When people talk about pioneers of electronic music, several key names are invoked. Musique concrète founder Pierre Schaeffer, Karlheinz Stockhausen, John Cage and Moog-goddess Wendy Carlos, just to mention a few. But one name that does not get invoked nearly enough is Mort Garson. This Canadian-born composer was not only a mere innovator but went on to make some of the most deliriously strange and wondrous electronic compositions (and cover versions) of the 20th century. Just the fact that the phrase, “occult-pop” has been used as a descriptor of his work should give you just a tiny hint of this man’s wholly unique genius.
 

 
Originally finding work as a session musician and lyricist, working with artists like Julie London, Rod McKuen, Doris Day and The Lettermen, it was when he started to work with the still new instrument known as the Moog Synthesizer, that things become very, very interesting.
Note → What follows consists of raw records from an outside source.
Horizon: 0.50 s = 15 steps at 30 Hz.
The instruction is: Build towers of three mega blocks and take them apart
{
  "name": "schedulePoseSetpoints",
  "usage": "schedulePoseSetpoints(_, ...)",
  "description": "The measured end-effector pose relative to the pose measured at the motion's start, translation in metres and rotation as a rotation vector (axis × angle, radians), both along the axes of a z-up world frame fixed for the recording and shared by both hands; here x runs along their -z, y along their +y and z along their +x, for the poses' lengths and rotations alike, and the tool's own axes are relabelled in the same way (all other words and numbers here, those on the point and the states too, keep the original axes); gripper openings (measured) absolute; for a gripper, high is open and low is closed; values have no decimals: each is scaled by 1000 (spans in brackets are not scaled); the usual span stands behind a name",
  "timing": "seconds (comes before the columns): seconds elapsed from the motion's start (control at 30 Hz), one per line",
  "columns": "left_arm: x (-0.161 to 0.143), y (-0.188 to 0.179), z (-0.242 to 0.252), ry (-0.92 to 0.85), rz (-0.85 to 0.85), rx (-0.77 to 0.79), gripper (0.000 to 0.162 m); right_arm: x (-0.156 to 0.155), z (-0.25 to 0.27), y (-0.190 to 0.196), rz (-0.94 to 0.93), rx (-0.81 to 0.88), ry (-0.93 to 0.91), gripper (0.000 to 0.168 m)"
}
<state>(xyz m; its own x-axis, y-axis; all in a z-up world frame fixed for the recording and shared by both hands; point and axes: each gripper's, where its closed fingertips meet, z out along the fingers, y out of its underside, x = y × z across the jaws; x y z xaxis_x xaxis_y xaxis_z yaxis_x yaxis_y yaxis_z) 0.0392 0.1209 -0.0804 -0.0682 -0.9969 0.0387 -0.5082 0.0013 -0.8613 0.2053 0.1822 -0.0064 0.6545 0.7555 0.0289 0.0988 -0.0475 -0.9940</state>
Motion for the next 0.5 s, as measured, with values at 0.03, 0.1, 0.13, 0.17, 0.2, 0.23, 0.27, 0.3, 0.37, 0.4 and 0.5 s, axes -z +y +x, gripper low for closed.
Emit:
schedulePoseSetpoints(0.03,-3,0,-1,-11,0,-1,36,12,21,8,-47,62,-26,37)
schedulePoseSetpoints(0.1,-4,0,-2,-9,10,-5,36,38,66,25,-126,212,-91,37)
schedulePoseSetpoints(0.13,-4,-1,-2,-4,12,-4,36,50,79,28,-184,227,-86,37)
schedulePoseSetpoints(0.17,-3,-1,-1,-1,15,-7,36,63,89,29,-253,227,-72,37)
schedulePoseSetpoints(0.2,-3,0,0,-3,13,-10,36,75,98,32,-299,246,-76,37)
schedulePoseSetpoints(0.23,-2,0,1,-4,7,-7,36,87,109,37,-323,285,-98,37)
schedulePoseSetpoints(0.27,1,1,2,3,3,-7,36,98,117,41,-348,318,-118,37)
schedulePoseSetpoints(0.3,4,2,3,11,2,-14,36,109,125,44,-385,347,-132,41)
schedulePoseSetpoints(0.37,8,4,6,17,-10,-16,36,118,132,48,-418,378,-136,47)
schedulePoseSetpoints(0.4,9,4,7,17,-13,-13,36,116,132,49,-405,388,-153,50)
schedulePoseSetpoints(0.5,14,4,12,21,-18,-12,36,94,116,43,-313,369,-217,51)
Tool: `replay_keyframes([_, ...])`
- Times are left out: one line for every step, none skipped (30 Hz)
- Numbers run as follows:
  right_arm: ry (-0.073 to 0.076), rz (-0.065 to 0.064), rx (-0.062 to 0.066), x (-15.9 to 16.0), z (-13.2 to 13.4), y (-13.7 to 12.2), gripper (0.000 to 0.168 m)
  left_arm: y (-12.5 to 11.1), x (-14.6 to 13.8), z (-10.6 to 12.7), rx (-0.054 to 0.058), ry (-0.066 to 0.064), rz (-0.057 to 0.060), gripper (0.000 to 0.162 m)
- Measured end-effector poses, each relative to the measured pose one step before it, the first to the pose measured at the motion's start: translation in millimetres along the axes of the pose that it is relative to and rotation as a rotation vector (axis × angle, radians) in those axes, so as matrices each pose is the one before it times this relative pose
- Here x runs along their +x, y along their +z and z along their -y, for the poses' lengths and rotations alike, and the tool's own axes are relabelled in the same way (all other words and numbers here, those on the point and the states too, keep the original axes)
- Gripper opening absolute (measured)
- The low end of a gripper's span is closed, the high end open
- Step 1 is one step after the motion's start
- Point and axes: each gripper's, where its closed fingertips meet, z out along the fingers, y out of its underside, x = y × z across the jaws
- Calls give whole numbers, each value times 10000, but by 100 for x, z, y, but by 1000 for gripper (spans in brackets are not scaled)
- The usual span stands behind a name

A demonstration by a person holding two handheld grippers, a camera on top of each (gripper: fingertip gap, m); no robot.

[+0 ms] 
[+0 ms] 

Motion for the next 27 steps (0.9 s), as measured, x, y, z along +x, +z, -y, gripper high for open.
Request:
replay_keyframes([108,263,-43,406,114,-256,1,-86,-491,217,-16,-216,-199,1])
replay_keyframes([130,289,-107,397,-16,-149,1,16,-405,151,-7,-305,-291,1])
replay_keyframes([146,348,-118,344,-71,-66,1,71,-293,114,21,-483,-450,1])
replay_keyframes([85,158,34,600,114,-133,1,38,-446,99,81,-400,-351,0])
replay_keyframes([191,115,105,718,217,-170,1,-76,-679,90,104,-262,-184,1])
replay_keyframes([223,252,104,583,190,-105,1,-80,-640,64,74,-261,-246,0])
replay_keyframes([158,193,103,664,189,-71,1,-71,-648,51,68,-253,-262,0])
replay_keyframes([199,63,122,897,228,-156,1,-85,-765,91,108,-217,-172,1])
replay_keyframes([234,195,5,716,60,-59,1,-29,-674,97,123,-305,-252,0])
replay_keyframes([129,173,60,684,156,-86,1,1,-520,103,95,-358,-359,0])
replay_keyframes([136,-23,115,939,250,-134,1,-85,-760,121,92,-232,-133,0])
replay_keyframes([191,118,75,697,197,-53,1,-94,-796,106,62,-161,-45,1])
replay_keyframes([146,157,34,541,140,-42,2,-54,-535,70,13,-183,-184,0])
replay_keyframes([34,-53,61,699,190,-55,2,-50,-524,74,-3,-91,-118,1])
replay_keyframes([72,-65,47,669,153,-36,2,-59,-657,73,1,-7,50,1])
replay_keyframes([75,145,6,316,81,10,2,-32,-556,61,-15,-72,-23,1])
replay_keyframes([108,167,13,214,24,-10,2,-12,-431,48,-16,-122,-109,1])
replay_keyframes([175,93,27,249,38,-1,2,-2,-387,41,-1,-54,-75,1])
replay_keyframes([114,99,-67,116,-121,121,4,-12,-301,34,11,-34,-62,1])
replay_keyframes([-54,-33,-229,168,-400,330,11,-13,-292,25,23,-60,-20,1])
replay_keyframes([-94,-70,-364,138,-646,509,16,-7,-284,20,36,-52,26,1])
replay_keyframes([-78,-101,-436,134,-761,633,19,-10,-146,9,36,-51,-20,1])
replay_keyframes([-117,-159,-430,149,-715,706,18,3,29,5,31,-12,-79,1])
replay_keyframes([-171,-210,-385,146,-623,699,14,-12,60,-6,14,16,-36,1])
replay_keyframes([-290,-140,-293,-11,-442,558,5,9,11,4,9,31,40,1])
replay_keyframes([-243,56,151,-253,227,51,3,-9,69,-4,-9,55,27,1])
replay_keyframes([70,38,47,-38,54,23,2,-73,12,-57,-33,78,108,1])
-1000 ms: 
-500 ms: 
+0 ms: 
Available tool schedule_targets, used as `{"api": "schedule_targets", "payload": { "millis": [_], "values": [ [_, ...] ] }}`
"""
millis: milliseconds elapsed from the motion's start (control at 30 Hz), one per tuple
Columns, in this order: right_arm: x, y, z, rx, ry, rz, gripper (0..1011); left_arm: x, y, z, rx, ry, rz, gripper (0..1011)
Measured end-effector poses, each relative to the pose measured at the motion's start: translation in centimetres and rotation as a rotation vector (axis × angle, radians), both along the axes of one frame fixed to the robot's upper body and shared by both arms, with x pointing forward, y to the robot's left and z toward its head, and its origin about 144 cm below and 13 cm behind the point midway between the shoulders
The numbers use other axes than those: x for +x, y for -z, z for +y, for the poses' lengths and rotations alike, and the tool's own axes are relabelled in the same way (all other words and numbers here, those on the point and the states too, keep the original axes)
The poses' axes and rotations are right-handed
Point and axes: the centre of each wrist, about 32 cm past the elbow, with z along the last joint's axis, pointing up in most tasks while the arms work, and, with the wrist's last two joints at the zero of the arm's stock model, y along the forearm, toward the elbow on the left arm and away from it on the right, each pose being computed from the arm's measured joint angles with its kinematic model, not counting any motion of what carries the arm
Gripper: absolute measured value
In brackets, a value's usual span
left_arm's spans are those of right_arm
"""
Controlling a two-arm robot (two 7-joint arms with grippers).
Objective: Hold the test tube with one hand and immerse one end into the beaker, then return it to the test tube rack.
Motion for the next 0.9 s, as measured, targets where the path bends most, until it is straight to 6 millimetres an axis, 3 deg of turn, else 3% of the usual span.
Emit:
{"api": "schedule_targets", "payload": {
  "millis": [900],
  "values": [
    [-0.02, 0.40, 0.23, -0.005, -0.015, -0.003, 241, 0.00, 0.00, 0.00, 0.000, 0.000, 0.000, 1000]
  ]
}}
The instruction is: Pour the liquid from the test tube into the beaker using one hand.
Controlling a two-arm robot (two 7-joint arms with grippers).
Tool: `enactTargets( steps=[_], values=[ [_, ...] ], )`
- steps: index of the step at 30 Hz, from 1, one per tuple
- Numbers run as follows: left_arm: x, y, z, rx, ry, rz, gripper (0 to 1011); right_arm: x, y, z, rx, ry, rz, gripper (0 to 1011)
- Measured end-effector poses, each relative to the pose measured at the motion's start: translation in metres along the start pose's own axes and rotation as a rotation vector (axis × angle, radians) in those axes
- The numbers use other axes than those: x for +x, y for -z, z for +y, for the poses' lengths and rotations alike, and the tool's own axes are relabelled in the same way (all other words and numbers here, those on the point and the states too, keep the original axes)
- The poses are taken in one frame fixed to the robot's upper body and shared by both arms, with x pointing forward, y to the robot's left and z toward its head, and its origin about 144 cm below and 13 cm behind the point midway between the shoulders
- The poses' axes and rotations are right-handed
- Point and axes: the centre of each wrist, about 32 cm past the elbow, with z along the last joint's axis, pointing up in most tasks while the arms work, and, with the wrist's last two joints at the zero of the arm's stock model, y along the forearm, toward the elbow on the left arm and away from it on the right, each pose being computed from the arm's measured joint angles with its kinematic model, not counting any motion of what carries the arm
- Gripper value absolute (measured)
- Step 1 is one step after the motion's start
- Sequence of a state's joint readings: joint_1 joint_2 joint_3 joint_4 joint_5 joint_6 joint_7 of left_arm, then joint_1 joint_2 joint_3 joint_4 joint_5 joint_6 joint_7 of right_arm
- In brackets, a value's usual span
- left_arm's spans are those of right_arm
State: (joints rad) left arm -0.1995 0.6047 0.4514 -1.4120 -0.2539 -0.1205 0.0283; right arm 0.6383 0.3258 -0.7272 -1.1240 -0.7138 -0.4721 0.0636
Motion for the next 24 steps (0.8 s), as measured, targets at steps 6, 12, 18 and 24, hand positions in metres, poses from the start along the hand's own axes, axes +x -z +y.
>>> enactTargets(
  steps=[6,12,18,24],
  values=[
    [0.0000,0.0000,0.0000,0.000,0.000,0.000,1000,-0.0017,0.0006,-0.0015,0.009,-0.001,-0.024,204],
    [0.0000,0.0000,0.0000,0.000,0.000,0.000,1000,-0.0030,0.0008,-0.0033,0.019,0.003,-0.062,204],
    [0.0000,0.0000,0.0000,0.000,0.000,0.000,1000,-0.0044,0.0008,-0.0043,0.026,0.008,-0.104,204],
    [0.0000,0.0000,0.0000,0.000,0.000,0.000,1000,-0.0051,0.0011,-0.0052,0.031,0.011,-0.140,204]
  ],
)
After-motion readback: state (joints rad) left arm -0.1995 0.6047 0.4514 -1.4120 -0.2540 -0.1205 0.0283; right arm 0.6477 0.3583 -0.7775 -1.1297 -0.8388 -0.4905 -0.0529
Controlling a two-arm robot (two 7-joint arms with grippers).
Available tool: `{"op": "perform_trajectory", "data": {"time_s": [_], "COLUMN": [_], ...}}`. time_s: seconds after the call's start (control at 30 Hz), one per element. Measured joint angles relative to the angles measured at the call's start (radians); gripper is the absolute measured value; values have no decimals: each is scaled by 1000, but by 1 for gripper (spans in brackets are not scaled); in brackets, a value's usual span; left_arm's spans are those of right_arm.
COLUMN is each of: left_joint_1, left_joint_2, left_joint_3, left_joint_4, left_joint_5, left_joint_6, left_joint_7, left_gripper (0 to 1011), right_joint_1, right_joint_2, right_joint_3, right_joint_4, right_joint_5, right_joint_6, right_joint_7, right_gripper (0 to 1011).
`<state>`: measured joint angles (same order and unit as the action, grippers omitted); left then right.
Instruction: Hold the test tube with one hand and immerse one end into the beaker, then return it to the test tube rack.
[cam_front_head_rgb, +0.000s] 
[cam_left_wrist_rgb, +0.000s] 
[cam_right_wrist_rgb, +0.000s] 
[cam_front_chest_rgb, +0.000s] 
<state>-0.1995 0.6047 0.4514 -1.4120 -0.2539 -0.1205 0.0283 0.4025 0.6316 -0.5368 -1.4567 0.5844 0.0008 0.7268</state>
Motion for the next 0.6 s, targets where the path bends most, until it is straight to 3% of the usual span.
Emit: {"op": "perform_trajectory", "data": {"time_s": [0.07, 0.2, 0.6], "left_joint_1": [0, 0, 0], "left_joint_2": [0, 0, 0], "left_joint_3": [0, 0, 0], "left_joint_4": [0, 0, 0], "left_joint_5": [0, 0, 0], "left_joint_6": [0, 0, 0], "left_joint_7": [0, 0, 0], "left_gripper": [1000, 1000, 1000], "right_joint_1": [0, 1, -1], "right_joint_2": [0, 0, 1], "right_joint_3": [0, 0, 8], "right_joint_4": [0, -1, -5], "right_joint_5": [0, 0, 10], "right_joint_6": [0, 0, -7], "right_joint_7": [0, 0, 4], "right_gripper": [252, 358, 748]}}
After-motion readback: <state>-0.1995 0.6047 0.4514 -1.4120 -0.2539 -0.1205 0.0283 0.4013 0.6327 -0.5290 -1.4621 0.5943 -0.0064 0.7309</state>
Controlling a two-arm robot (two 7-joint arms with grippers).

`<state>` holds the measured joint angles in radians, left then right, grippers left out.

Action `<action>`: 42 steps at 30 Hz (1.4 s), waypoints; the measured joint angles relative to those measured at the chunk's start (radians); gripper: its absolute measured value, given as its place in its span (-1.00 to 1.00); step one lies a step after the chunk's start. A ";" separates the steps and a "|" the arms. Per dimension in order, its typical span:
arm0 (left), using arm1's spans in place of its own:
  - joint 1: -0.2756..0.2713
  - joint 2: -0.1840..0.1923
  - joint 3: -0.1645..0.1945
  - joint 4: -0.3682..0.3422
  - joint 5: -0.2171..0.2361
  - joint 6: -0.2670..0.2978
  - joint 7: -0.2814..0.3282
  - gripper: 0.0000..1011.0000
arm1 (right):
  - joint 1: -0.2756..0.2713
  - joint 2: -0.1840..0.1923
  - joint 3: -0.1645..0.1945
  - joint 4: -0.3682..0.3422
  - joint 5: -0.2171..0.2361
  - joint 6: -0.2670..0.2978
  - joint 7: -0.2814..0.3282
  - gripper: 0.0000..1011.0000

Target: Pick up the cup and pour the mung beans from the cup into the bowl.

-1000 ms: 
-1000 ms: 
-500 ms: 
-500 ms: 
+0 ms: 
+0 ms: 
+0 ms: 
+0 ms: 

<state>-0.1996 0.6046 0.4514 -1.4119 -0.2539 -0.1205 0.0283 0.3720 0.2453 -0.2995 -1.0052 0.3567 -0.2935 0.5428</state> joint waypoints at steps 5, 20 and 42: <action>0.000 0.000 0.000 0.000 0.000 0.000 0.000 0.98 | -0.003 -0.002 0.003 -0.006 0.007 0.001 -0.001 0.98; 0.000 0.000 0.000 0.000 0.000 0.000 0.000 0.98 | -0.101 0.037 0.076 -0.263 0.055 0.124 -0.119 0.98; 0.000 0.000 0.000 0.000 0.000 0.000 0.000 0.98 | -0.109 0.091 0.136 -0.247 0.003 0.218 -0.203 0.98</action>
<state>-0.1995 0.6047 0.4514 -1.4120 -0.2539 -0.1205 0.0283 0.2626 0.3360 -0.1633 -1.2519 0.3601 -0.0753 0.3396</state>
Albums like Zodiac: Cosmic Sounds and The Wozard of Iz, a psychedelic retelling of The Wizard of Oz, managed to create something that was on one hand very much of its time and yet, transcended the calculatedness of an industry cashing in on “The Love Generation” and become something on its own. The Wozard of Iz in particular, with such strong tracks like “Big Sur” and “Killing of the Witch,” is symptomatic of the high quality of Garson’s work. Some parts are kitschy-in-a-groovy-way, while others are as lush as they are alien.
 

“Big Sur”
 
In 1971, Garson made Black Mass under the appropriate moniker, “Lucifer.” While it’s not as ooky-spooky as it may sound, Black Mass is the kind of album you can listen to in a pitch black room and be transported to some charismatically unsettling landscape with nary a drug in your system. You don’t need drugs for this kind of beautiful high-weirdness. Mort Garson is the drug.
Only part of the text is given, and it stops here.